EXERCISE INSTRUCTIONS - Pull every line that includes the word "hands" out of the data below and copy it.

EXERCISE DATA -
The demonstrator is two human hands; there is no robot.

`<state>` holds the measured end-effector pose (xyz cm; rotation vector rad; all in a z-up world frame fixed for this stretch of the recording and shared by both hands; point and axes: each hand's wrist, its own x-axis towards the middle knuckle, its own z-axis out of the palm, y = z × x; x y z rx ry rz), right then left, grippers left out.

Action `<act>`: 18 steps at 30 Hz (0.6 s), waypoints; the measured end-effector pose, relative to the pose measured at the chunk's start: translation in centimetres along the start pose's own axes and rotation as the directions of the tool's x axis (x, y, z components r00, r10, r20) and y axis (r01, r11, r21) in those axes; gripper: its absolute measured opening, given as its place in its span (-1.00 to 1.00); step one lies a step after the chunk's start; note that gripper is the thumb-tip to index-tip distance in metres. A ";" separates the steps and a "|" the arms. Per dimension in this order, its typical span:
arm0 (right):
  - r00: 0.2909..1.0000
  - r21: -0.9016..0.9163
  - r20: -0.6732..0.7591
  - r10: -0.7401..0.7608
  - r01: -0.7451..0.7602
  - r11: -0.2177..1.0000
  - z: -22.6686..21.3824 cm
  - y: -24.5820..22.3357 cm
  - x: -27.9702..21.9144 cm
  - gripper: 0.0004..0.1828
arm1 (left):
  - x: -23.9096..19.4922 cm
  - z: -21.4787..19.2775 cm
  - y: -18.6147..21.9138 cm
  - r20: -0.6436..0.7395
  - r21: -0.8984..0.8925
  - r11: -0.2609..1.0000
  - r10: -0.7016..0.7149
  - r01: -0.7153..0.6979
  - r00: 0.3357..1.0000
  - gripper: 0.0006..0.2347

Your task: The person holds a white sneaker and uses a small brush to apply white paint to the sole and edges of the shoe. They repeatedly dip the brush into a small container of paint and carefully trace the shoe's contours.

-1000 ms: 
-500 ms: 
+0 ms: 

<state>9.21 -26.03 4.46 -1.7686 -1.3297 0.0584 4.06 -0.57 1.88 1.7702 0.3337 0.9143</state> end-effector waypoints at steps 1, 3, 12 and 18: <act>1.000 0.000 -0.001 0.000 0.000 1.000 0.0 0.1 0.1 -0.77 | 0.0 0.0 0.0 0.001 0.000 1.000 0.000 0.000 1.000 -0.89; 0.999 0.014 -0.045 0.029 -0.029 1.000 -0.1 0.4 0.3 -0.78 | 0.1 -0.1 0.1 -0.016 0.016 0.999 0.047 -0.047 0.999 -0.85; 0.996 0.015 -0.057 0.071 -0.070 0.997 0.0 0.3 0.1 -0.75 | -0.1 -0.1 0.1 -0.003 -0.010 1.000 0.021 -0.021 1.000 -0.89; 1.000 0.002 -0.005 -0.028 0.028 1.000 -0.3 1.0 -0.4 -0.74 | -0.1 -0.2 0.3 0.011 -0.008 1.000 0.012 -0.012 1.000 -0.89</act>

SOLUTION TO THIS PROBLEM -
The demonstrator is two human hands; there is no robot.
`<state>` holds the measured end-effector pose (xyz cm; rotation vector rad; all in a z-up world frame fixed for this stretch of the recording and shared by both hands; point and axes: each hand's wrist, its own x-axis towards the middle knuckle, its own z-axis out of the palm, y = z × x; x y z rx ry rz), right then left, grippers left out.

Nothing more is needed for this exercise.